PART I Neurotic Conflicts and Attempts at Solution

CHAPTER ONE The Poignancy of Neurotic Conflicts

DOI: 10.4324/9781315010557-1
Let me say to begin with: It is not neurotic to have conflicts. At one time or another our wishes, our interests, our convictions are bound to collide with those of others around us. And just as such clashes between ourselves and our environment are a commonplace, so, too, conflicts within ourselves are an integral part of human life.
An animal’s actions are largely determined by instinct. Its mating, its care for its young, its search for food, its defenses against danger are more or less prescribed and beyond individual decision. In contrast, it is the prerogative as well as the burden of human beings to be able to exert choice, to have to make decisions. We may have to decide between desires that lead in opposite directions. We may, for instance, want to be alone but also want to be with a friend; we may want to study medicine but also to study music. Or there may be a conflict between wishes and obligations: we may wish to be with a lover when someone in trouble needs our care. We may be divided between a desire to be in accord with others and a conviction that would entail expressing an opinion antagonistic to them. We may be in conflict, finally, between two sets of values, as occurs when we believe in taking on a hazardous job in wartime but believe also in our duty to our family.

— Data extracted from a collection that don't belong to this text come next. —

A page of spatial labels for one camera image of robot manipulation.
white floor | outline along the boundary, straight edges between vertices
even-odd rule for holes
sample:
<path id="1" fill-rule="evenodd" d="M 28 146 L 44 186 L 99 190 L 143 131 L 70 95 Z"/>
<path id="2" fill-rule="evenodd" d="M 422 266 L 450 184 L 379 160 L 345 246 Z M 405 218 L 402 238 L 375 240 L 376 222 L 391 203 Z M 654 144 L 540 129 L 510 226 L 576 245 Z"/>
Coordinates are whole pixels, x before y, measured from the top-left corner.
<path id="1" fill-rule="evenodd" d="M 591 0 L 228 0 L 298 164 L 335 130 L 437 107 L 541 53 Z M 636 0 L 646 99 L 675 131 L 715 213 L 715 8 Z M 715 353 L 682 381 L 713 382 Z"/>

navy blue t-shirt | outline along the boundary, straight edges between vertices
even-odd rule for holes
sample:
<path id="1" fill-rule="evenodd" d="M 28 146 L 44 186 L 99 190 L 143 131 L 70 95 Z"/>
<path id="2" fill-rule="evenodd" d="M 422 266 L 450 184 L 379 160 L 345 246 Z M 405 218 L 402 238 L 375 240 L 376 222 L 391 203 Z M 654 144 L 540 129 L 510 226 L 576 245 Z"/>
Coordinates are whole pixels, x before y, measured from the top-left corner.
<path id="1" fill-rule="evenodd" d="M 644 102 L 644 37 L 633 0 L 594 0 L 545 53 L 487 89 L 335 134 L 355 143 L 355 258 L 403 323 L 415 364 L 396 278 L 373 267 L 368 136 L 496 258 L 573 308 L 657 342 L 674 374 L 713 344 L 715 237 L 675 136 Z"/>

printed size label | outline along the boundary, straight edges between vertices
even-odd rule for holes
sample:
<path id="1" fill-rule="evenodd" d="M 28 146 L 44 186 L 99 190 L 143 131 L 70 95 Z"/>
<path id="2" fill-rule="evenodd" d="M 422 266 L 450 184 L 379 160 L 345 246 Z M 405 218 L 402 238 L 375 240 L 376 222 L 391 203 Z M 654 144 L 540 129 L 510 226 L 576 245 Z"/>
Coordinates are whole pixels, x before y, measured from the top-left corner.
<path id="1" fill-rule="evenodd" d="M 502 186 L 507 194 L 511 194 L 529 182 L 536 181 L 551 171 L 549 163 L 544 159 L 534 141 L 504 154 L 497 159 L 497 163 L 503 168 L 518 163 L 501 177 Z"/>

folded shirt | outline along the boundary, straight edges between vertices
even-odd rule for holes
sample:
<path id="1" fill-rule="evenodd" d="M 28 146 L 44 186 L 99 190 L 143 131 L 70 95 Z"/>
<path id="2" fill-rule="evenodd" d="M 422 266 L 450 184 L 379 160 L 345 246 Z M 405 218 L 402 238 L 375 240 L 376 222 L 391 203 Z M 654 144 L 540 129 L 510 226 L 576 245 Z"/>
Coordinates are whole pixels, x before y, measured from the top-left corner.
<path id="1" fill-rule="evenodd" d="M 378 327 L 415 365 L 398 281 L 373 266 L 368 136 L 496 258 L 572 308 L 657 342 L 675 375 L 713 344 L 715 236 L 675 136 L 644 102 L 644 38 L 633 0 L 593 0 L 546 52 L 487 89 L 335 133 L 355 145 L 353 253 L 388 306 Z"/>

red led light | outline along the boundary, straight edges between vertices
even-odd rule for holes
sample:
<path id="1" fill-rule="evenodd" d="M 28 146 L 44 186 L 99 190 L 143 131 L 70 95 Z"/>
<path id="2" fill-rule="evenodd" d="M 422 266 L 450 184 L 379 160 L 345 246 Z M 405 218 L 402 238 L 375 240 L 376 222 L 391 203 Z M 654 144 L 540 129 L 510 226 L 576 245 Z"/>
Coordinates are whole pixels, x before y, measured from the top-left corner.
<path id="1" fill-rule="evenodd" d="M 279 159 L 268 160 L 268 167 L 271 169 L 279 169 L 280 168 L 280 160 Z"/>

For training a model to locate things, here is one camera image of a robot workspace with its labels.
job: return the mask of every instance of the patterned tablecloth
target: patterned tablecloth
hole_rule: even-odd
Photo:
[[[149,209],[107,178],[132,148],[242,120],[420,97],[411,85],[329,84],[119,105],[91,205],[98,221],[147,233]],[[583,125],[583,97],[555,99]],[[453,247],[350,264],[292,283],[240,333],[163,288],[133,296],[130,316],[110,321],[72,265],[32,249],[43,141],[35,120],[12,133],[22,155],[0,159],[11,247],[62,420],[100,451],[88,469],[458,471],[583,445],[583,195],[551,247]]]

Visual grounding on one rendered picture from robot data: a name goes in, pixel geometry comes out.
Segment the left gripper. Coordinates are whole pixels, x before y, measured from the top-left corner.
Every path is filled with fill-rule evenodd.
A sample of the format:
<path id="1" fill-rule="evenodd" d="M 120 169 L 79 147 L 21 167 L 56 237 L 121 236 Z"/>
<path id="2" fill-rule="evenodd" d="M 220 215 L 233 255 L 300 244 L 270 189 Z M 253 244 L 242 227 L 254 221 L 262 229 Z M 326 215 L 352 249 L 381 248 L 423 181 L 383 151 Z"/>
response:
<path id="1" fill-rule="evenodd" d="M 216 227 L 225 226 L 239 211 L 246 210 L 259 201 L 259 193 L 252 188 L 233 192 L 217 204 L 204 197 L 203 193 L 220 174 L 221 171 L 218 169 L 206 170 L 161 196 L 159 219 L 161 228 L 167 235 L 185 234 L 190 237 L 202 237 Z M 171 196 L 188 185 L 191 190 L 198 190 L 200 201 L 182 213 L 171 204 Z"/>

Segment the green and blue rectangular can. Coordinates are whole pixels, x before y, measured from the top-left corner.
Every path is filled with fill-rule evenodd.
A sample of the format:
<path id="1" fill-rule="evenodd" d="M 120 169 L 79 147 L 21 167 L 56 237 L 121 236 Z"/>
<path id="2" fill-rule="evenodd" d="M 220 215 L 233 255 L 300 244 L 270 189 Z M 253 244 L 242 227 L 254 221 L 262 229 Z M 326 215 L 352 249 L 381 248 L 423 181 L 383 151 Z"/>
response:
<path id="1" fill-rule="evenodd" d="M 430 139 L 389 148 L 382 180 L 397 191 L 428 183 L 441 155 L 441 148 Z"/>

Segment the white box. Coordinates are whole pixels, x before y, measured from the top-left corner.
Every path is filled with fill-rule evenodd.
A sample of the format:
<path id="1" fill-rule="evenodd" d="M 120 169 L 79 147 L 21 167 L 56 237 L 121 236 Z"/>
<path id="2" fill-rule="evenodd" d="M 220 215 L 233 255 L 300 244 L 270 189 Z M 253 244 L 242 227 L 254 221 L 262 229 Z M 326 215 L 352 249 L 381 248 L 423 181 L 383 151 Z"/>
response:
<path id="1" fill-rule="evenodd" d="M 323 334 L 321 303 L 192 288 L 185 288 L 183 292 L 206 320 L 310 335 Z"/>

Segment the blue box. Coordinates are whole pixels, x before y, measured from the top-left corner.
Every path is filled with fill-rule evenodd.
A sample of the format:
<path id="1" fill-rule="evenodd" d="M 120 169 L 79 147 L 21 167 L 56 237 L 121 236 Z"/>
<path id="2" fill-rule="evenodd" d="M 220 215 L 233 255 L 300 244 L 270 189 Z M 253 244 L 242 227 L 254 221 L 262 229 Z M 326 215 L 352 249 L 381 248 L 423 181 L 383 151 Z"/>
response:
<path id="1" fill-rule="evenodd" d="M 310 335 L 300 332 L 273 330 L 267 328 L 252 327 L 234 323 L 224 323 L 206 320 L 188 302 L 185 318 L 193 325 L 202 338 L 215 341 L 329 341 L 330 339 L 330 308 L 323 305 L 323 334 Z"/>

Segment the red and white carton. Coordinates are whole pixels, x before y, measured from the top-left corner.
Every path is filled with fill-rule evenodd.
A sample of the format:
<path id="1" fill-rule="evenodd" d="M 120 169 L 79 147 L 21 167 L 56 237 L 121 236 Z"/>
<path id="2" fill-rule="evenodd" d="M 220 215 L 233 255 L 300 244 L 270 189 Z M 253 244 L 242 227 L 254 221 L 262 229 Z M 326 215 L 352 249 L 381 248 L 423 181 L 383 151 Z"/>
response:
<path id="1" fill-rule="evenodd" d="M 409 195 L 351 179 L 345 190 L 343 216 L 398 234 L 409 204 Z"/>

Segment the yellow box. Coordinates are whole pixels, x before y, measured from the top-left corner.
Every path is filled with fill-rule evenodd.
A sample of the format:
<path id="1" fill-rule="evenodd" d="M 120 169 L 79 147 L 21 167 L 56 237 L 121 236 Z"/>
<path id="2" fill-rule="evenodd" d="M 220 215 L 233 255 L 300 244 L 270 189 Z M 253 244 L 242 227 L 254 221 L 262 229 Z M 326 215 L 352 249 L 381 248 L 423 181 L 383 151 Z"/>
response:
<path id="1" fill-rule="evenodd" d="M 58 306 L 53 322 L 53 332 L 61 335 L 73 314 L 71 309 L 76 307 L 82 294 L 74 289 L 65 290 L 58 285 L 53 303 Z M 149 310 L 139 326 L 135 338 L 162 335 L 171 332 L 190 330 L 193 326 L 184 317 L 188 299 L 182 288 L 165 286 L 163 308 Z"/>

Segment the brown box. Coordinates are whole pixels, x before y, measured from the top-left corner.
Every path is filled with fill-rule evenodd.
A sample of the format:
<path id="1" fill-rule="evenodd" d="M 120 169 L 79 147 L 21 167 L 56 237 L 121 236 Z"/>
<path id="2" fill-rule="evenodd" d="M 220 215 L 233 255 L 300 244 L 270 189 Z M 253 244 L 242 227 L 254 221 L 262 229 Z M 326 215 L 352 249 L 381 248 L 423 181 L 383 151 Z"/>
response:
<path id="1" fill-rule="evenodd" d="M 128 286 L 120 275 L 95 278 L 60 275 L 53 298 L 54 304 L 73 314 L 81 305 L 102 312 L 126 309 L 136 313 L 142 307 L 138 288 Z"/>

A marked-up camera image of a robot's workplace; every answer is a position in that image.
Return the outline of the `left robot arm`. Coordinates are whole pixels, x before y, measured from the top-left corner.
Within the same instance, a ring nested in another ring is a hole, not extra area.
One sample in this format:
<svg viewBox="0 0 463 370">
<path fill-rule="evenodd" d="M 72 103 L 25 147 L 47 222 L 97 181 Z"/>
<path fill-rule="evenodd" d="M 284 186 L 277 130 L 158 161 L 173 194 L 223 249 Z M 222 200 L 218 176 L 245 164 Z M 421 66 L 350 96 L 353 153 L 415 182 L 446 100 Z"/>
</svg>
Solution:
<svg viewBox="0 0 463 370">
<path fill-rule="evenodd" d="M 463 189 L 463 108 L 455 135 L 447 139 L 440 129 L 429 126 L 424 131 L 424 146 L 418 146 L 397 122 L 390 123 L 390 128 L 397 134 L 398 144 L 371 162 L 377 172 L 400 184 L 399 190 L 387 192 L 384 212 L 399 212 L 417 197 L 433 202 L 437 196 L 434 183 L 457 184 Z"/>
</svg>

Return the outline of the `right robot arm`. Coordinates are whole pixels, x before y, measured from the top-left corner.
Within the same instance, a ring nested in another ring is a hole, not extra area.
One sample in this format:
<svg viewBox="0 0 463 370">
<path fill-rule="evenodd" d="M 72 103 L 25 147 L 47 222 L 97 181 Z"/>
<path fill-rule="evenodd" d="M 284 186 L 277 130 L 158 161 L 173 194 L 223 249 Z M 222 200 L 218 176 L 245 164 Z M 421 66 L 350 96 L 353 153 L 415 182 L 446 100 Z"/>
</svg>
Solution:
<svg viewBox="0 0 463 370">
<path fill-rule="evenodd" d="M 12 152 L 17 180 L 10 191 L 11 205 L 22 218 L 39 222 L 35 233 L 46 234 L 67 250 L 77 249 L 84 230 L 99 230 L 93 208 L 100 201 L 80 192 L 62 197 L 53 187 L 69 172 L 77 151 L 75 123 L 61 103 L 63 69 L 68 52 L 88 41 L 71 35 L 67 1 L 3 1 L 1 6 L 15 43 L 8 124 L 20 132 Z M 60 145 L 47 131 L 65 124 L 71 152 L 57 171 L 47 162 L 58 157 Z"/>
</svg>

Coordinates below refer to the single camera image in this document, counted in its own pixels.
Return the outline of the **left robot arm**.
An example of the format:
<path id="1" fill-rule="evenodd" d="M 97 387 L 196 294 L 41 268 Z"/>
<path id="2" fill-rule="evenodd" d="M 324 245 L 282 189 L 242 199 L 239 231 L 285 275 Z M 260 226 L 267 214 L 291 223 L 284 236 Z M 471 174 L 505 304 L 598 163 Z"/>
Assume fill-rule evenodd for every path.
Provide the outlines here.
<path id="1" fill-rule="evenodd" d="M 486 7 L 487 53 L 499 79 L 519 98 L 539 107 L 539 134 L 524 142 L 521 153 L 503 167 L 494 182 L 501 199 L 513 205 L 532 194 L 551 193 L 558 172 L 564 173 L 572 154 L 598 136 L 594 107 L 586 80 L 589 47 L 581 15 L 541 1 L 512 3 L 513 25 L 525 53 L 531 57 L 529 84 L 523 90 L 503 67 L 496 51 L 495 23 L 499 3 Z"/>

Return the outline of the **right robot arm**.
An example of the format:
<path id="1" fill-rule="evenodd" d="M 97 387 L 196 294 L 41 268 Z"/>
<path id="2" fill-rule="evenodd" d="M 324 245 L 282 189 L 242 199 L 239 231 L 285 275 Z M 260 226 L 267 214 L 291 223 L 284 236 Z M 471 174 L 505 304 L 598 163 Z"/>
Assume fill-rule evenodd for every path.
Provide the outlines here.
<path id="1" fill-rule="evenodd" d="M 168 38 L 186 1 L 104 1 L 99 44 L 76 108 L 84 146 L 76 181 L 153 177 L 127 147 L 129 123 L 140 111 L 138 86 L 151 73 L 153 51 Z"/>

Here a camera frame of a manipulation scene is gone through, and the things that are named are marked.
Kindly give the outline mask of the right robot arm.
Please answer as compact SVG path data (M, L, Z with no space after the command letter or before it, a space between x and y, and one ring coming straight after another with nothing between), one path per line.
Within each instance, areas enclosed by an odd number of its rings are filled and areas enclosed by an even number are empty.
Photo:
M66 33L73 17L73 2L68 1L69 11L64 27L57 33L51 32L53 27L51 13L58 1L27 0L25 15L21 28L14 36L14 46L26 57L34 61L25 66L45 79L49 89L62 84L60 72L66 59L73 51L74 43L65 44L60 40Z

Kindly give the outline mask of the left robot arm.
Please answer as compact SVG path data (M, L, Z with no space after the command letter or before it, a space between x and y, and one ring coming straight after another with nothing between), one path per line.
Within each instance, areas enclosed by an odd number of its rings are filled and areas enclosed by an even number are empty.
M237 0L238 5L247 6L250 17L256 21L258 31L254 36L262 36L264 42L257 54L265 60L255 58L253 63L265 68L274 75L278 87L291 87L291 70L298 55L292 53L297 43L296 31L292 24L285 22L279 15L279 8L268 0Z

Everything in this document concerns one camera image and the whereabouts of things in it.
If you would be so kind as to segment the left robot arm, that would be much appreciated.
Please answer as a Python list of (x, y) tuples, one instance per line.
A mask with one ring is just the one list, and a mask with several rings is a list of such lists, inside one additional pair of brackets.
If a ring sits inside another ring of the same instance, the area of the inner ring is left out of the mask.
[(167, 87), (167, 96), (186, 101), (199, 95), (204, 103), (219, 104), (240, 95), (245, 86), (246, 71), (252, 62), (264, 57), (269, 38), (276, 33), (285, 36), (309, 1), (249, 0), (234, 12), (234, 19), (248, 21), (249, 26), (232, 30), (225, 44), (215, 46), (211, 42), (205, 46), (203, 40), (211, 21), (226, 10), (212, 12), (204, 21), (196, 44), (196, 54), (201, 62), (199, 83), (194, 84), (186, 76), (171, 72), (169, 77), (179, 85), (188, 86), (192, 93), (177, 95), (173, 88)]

The kind, scope, and intensity of such conflicts are largely determined by the civilization in which we live. If the civilization is stable and tradition bound, the variety of choices presenting themselves are limited and the range of possible individual conflicts narrow. Even then they are not lacking. One loyalty may interfere with another; personal desires may stand against obligations to the group. But if the civilization is in a stage of rapid transition, where highly contradictory values and divergent ways of living exist side by side, the choices the individual has to make are manifold and difficult. He can conform to the expectations of the community or be a dissenting individualist, be gregarious or live as a recluse, worship success or despise it, have faith in strict discipline for children or allow them to grow up without much interference; he can believe in a different moral standard for men and women or hold that the same should apply for both, regard sexual relations as an expression of human intimacy or divorce them from ties of affection; he can foster racial discrimination or take the stand that human values are independent of the color of skin or the shape of noses—and so on and so forth.
There is no doubt that choices like these have to be made very often by people living in our civilization, and one would therefore expect conflicts along these lines to be quite common. But the striking fact is that most people are not aware of them, and consequently do not resolve them by any clear decision. More often than not they drift and let themselves be swayed by accident. They do not know where they stand; they make compromises without being aware of doing so; they are involved in contradictions without knowing it. I am referring here to normal persons, meaning neither average nor ideal but merely non-neurotic.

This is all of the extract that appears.